Profitant du froid qui sévit actuellement sur la capitale, les marchands de fripe organisent leurs activités autours des habits chauds. Cette année, le secteur bat un peu de l’aile du fait de la pandémie qui perdure.
Le vrombissement des moteurs se mêlent aux hurlements des vendeurs à la criée et aux décibels incontrôlés qui s’échappent des chaines à musique. Au marché du Raida, les vendeurs rivalisent d’ingéniosité et d’ardeur pour attirer l’attention de la clientèle. Sur les lieux, à la faveur du manteau de froid qui enveloppe la capitale malienne, les vêtements chauds sont les plus prisés. Empilés pêle-mêle sur de larges toiles ou sur des tables à peine visibles, pull-overs, jackets, manteaux et blousons sont remués, secoués et essayés à la va-vite. Le marchandage est, en général, très bref.
«Pull ou jacket entre 1.000 et 3.000 francs. Un groupe de jeunes ruraux, flairant la bonne affaire, s’arrête. Ils choisissent quelques pièces et repartent. Interrogé sur la fixation des prix, notre interlocuteur affirme que c’est une question de logique et de flair. «Le ballot peut nous coûter entre 50000 et 100.000 FCfa suivant la qualité et la provenance. Il fait 45 kg et compte 80 à 90 pièces que nous trions en fonction de l’esthétique et de la marque. Nous nous retrouvons donc avec des pièces à 1.000 ou 3.000 FCfa et d’autres, plus luxueuses, que nous accrochons. Pour ces dernières, les connaisseurs sont prêts à débourser plus de 5000 FCfa», confie-t-il. Ce vendeur note cependant une baisse considérable de son chiffre d’affaires par rapport aux années précédentes. Baisse qu’il impute à la Covid-19. «Cette pandémie nous a presque mis à terre. Beaucoup ont préféré arrêter. Les ballots nous reviennent plus chers, sont de moins bonne qualité et il nous faut deux fois plus de temps pour les écouler. C’est toute une chaîne qui est perturbée. Les gros fournisseurs et les importateurs ont été impactés par la crise. Et cela se répercute sur nous, les détaillants », explique-t-il en triturant sa barbe poivre et sel.

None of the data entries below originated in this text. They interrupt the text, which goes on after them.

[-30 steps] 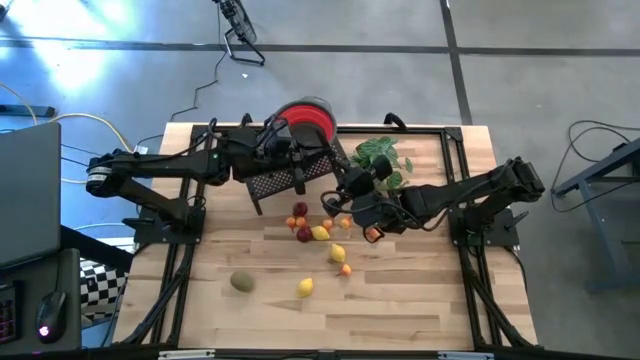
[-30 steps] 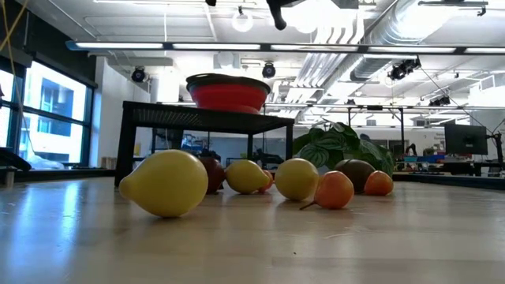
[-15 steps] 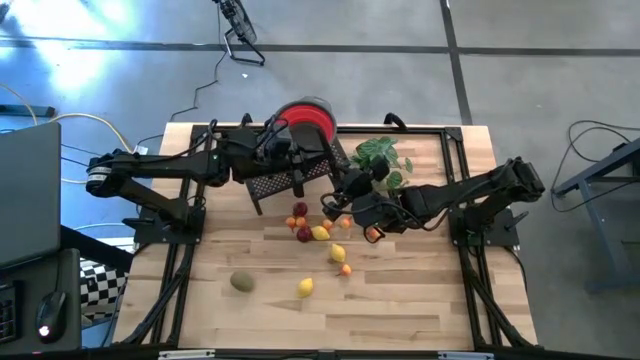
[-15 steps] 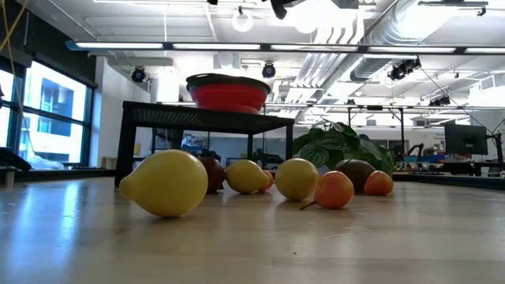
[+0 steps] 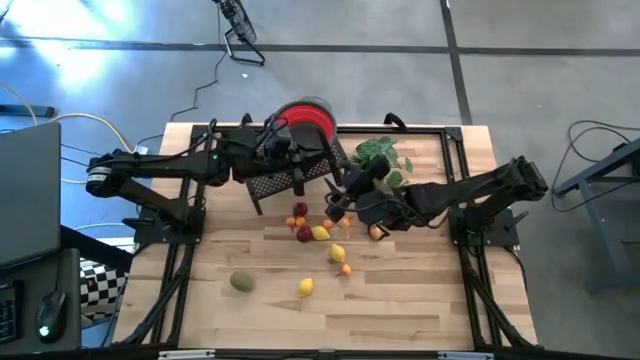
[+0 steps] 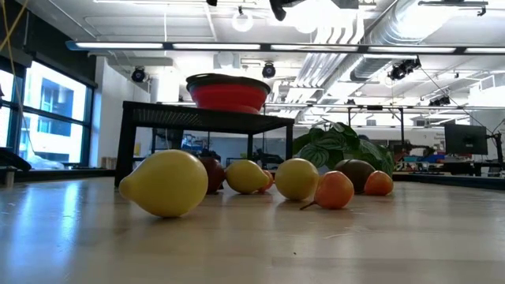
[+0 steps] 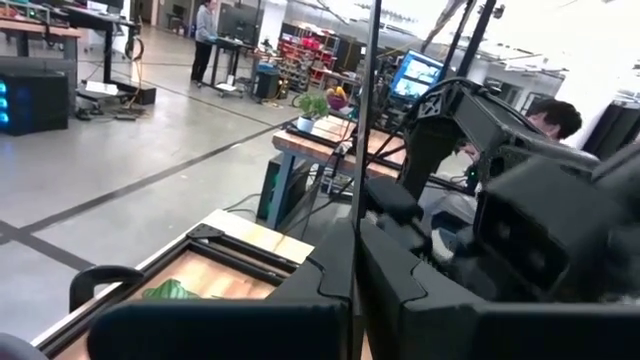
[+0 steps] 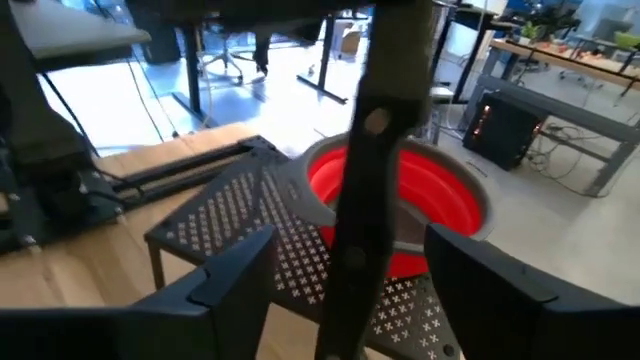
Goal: Pick & Place Fruit
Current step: Put the black knife on the shelf, then put the left green kiwi into the red basket on the shelf
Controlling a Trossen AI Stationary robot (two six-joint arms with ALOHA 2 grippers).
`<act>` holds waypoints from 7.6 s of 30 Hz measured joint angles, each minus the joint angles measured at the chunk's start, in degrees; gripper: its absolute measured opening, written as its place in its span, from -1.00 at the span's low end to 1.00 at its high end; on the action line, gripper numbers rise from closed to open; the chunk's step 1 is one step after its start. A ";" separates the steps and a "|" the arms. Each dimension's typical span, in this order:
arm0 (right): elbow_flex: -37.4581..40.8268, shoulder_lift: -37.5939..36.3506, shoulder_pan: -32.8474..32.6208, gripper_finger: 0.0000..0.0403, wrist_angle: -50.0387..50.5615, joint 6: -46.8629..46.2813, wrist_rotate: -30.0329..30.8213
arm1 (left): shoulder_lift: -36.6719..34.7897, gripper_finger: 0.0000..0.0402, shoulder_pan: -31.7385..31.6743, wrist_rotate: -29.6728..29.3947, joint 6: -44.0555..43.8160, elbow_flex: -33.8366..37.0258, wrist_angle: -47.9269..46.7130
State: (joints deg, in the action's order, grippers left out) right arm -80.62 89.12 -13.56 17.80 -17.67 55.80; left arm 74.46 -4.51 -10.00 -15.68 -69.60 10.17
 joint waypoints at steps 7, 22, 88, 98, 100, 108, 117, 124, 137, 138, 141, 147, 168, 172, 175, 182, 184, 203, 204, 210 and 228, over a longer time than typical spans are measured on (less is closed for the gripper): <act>0.00 -4.98 0.04 0.38 9.07 -0.51 1.86 | -0.02 -1.00 -2.32 0.51 -1.16 0.00 -0.04; 0.00 -15.63 0.04 0.36 38.10 -15.05 -2.27 | -3.90 -1.00 -9.18 5.25 -8.41 -0.02 -7.40; 0.00 -15.63 12.20 -0.78 37.60 -1.97 -14.24 | -17.67 -1.00 -33.99 16.38 -32.03 0.01 -58.70; 0.00 -15.63 12.20 -0.79 37.27 -1.77 -14.26 | -10.42 -1.00 -45.49 30.01 -25.96 0.00 -61.27; 0.00 -15.63 12.20 -0.78 37.23 -1.77 -14.24 | -8.67 -1.00 -46.41 32.08 -24.99 0.00 -61.38; 0.00 -15.63 12.20 -0.78 36.68 -1.77 -14.24 | -2.09 -1.00 -51.02 38.26 -23.31 0.00 -61.36; 0.00 -15.63 12.20 -0.78 36.76 -1.82 -14.24 | 2.31 -1.00 -53.39 42.92 -23.19 0.00 -64.03; 0.00 -15.63 12.20 -0.78 36.36 -2.14 -14.24 | 4.37 -1.00 -53.24 41.21 -21.69 0.00 -68.77; 0.00 -15.63 12.18 -0.78 34.36 -1.99 -14.24 | 4.61 -1.00 -53.24 39.24 -22.03 0.00 -67.77; 0.00 -15.63 12.18 -0.78 34.32 -1.99 -14.24 | 4.61 -1.00 -53.24 38.82 -22.03 0.00 -67.75; 0.00 -15.63 12.17 -0.78 34.30 -1.99 -14.24 | 4.61 -1.00 -53.27 37.90 -22.03 0.00 -67.32; 0.00 -15.63 12.17 -0.78 34.25 -1.99 -14.24 | 4.61 -1.00 -53.24 39.69 -22.08 0.00 -67.17; 0.00 -15.63 12.17 -0.78 34.25 -1.58 -14.24 | 9.96 -1.00 -53.14 41.41 -22.45 0.00 -63.95; 0.00 -15.63 12.22 -0.78 34.25 -1.55 -14.24 | 10.10 -1.00 -53.22 40.75 -22.25 0.00 -63.76; 0.00 -15.63 12.22 -0.78 34.25 -1.55 -14.23 | 10.10 -1.00 -53.22 39.50 -22.21 0.00 -63.71; 0.00 -15.63 12.22 -0.78 34.25 -1.55 -14.24 | 10.07 -0.89 -53.22 33.63 -22.03 -0.02 -64.24; 0.00 -15.63 12.22 -0.78 34.25 -1.55 -14.24 | 10.03 -0.84 -53.20 32.95 -22.01 -0.04 -64.18; 0.00 -15.63 12.20 -0.78 34.25 -1.55 -14.24 | 10.09 -0.58 -53.24 33.07 -18.21 -1.34 -61.09; 0.00 -15.63 12.20 -0.78 34.25 -1.55 -14.24 | 10.10 -0.59 -53.24 32.65 -17.52 -2.20 -61.59; 0.01 -15.63 12.20 -0.78 34.25 -1.55 -14.24 | 10.10 -0.62 -53.24 31.67 -15.18 -8.98 -66.43; 0.01 -15.63 12.20 -0.78 34.30 -1.46 -14.24 | 7.10 -0.97 -45.72 31.19 -5.13 -21.05 -73.03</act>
State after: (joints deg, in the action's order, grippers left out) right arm -80.61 73.49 -1.37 52.10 -19.13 41.56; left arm 81.56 -50.23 21.19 -20.82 -90.65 -62.85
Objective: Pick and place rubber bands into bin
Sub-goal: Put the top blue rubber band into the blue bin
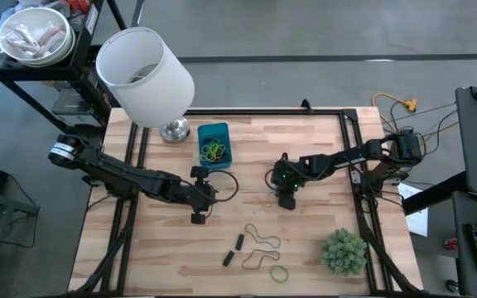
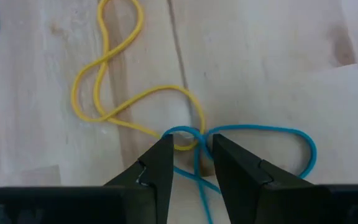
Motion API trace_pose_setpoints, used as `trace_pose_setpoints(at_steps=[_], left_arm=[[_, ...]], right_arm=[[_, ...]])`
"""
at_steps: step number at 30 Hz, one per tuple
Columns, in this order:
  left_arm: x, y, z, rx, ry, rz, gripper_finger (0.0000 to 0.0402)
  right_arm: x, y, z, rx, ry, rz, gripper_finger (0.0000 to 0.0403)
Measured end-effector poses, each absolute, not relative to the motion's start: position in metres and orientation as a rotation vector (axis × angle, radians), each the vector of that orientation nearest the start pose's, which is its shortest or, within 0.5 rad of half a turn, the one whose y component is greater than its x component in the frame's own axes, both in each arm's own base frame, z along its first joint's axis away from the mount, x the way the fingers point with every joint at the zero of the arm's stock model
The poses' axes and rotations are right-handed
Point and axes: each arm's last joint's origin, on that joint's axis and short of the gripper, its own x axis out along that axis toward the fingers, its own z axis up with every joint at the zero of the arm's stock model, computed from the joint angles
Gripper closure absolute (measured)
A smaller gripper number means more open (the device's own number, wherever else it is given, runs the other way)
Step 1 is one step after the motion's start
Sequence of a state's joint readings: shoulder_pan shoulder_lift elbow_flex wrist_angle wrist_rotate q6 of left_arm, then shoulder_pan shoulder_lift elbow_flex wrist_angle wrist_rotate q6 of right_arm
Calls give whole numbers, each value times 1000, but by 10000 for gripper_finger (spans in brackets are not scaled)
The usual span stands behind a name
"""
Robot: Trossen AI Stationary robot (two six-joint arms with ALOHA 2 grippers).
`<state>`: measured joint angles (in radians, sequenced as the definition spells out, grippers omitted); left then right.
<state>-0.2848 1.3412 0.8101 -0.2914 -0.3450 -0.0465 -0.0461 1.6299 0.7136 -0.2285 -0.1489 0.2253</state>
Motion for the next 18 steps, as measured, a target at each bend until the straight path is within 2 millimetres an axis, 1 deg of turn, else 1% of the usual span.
trace_pose_setpoints(at_steps=[6,11,13,15,18], left_arm=[[258,-65,219,211,780,75,271],[258,-65,218,211,781,75,271],[258,-65,218,211,781,75,271],[258,-65,218,211,781,75,271],[258,-65,218,211,781,75,271]], right_arm=[[272,-3,121,292,1154,-7,289],[269,1,118,261,1166,19,293],[269,1,118,219,1167,23,297],[268,0,118,172,1167,-9,305],[268,-1,117,129,1174,-17,330]])
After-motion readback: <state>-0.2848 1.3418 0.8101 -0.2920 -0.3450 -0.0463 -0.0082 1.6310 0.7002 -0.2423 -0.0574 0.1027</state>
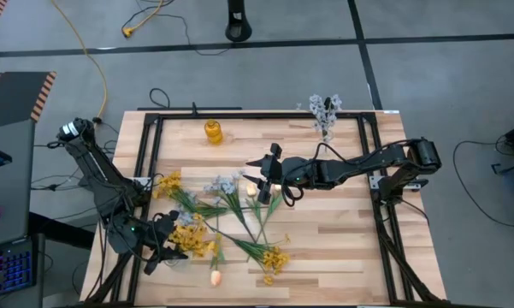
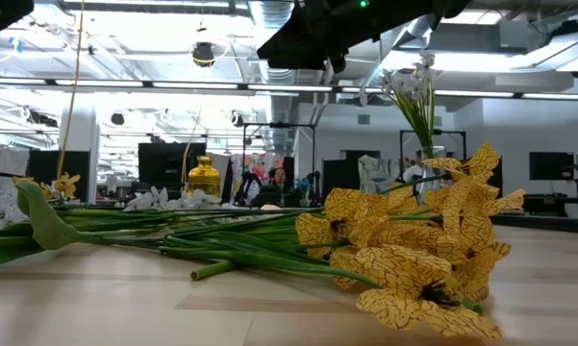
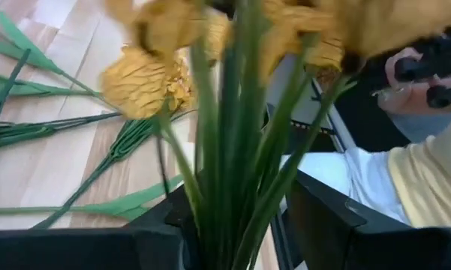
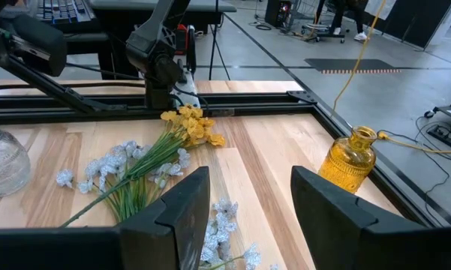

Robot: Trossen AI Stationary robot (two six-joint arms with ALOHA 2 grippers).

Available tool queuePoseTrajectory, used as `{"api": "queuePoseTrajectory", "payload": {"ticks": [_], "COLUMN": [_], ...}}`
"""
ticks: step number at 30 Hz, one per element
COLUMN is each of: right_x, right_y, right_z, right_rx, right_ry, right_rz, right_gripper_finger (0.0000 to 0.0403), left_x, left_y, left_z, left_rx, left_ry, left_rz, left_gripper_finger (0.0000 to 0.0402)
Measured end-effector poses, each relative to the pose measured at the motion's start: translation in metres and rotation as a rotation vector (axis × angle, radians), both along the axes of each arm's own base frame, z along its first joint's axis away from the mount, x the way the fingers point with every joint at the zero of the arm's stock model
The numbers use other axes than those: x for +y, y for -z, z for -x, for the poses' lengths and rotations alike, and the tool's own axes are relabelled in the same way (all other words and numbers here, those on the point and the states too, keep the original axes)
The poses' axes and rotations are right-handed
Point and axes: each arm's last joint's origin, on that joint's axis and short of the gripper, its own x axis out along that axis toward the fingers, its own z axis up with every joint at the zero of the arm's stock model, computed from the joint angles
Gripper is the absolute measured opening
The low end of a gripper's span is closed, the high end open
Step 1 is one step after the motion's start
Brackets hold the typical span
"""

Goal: Sort flowers into vase by color
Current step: Put the middle yellow flowers into the bottom transparent vase

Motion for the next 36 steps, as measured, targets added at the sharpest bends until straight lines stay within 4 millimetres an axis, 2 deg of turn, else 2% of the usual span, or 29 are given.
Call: {"api": "queuePoseTrajectory", "payload": {"ticks": [4,9,24,36], "right_x": [0.000,0.000,0.000,0.000], "right_y": [0.000,0.000,0.000,0.000], "right_z": [0.000,0.000,0.000,0.000], "right_rx": [0.000,0.000,-0.001,0.000], "right_ry": [0.000,0.000,0.000,0.000], "right_rz": [0.000,0.000,0.000,0.000], "right_gripper_finger": [0.0214,0.0214,0.0214,0.0214], "left_x": [0.000,-0.002,0.017,0.025], "left_y": [0.003,0.004,-0.002,-0.008], "left_z": [0.002,0.004,0.018,0.027], "left_rx": [0.035,0.089,0.168,0.223], "left_ry": [0.054,0.155,0.100,0.127], "left_rz": [-0.020,0.000,0.076,0.169], "left_gripper_finger": [0.0178,0.0181,0.0178,0.0178]}}
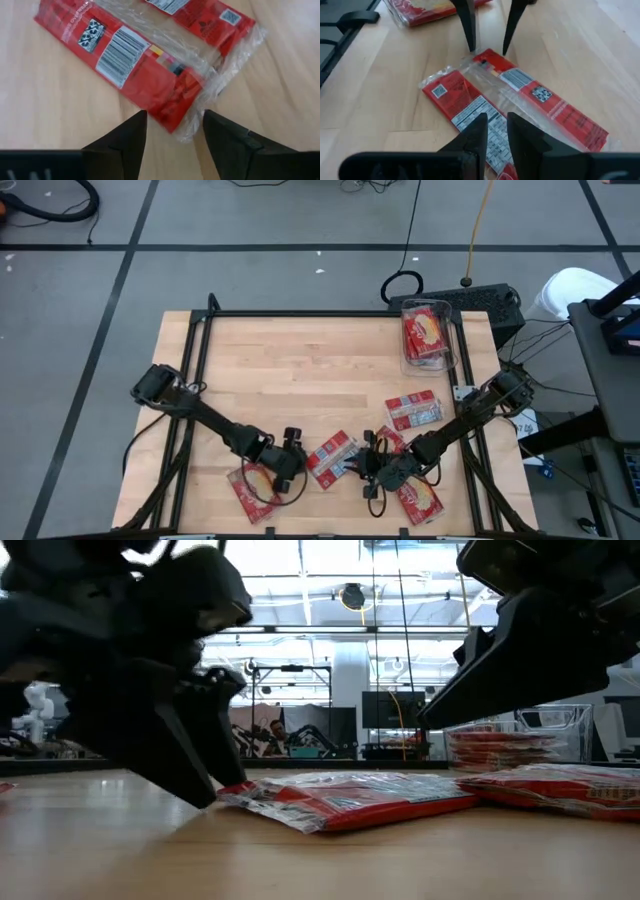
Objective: Sort popcorn bags into baskets
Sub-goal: Put the red popcorn bag into the transparent bin
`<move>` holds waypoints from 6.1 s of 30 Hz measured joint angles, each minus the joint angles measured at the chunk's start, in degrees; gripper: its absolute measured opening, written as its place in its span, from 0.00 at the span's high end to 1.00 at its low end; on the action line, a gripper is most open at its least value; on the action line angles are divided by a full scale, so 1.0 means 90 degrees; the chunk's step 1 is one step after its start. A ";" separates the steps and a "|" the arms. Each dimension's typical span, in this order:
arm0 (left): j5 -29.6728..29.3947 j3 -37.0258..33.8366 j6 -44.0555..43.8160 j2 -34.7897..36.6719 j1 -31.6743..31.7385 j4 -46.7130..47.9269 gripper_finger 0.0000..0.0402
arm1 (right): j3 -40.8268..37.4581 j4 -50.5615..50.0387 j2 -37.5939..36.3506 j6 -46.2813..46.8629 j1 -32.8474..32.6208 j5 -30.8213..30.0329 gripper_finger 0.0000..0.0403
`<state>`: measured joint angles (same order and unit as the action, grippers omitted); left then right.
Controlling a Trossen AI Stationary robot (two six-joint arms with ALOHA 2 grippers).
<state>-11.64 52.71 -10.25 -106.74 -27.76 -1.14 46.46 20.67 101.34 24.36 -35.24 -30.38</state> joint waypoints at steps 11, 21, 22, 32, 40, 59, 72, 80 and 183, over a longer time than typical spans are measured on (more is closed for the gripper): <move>-0.0035 0.0018 0.0046 -0.0550 0.0094 -0.0801 0.82 | -0.0002 -0.0021 -0.0001 -0.0021 -0.0195 -0.0155 0.83; -0.0166 -0.0010 -0.0027 -0.0393 0.0251 -0.1012 0.99 | -0.0003 -0.0953 -0.0335 -0.0483 -0.0423 -0.0762 0.71; -0.0194 -0.0020 -0.0082 -0.0314 0.0267 -0.0940 0.99 | -0.0002 -0.1012 -0.0369 -0.0550 -0.0440 -0.0796 0.69; -0.0165 -0.0024 -0.0993 0.0655 0.0568 -0.0933 0.99 | -0.0002 -0.1095 -0.0374 -0.1861 -0.0463 -0.1312 0.43; -0.0221 -0.0017 -0.1325 0.1370 0.0916 -0.0971 0.99 | -0.0002 -0.1093 -0.0373 -0.2583 -0.0423 -0.1657 0.34; -0.0250 -0.0012 -0.1622 0.1423 0.1155 -0.1388 0.99 | -0.0007 -0.0964 -0.0304 -0.1842 0.0002 -0.2930 0.67; -0.0509 -0.0010 -0.0596 0.1428 0.1066 -0.1204 0.76 | -0.0011 -0.1238 -0.0641 -0.2165 0.0322 -0.2628 0.92; -0.1583 -0.0010 -0.0905 0.1428 0.1203 -0.0493 0.38 | -0.0012 -0.2746 -0.2030 -0.1998 0.0752 -0.1671 0.98; -0.0003 -0.0010 0.0234 0.1435 0.2076 -0.1832 0.48 | 0.0883 -0.7181 -0.3820 -0.3963 1.0226 0.1728 0.59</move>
<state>-11.66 52.62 -8.14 -93.82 -9.08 -17.63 54.40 -43.97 66.96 -11.31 56.79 -14.84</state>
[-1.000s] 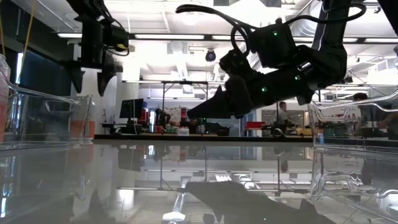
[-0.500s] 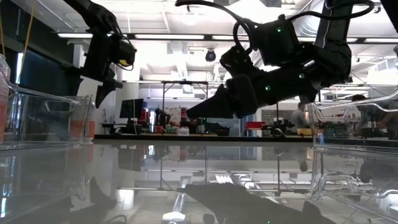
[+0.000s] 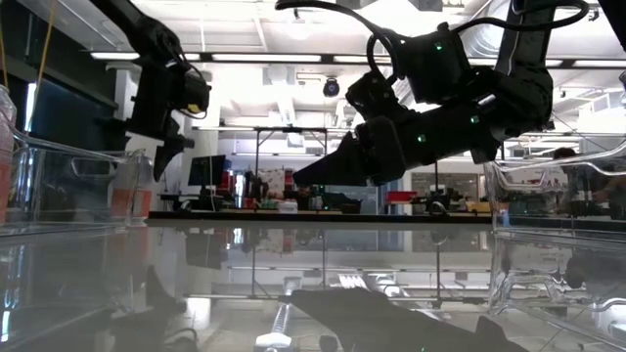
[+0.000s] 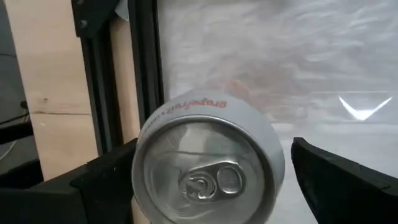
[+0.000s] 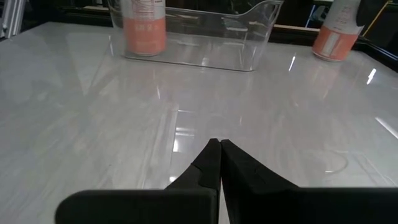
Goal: Sort soda cans
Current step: Put the orange-white soda can into the left transparent bin
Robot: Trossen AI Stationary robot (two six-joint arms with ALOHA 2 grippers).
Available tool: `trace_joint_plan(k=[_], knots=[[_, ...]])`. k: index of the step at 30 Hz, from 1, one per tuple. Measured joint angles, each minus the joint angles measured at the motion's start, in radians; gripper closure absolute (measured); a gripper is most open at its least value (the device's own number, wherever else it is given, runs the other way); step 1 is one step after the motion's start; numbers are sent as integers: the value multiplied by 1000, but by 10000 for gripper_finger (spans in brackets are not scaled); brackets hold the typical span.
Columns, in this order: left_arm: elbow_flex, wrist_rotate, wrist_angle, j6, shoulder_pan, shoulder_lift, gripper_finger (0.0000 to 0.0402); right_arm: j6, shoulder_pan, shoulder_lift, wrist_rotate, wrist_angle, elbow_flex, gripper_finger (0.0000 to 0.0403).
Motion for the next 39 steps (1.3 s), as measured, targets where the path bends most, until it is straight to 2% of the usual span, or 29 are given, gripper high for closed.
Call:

Arrêté derrière une table de fortune, un autre marchand décrit aussi une activité au ralenti. «D’habitude, je prenais quatre paquets que j’écoulais en une journée. Actuellement, je m’en limite à deux que je peine à liquider en moins de trois, voire cinq jours. Il y a une baisse de fréquentation et une cherté du produit. Nous ne voyons presque plus les revendeurs qui sillonnent les marchés hebdomadaires», dit-il.
Des difficultés, les gros pontes du secteur en rencontrent également. Vieux, importateur de fripe, explique cela principalement par la rareté du produit. «Les bateaux qui nous venaient tous les 10 jours d’Italie, d’Angleterre ou des Amériques ne sont plus réguliers. Le produit est aussi devenu rare. Des vêtements sont brûlés pour éviter la contamination et beaucoup d’ouvriers sont en quarantaine. Tout cela influe sur le prix du conteneur. À cela s’ajoute les difficultés que nous avons à épuiser le stock que nous avons», explique-t-il.
Samba, un autre fournisseur, se veut plus précis. Entouré par près d’une centaine de paquets qui attendent preneurs, il se livre à un rapide exercice de calcul. «Plus rien ne va, et ce, depuis bientôt un an. Quand on inclut les milliers de nos francs déboursés rien que pour le dédouanement et le fret qui a augmenté, le conteneur de 600 ballots nous revient à presque très cher. À cela s’ajoute la location des magasins qui varie entre 50000 et 100000 FCfa selon l’emplacement. C’est un investissement lourd que nous avons du mal à rentabiliser et les banques n’attendent pas toujours», avance-t-il. Cependant, Samba dit être disposé à consentir volontiers une perte de 5000 FCfa sur le ballot d’habits chauds qui lui reste. «Garder ce stock encore une année, c’est prendre le risque de tout perdre avec la saison chaude. Prions que la pandémie disparaisse d’ici là », renchérit-il.
Les vêtements chauds d’occasion poussent régulièrement tels des fruits de saison aux abords des artères des marchés. Cette année, le secteur est plombé par la pandémie et les mesures restrictives qu’elle engendre. Le froid finira par se retirer et les commerçants espèrent vivement qu’il emporte avec lui la Covid-19.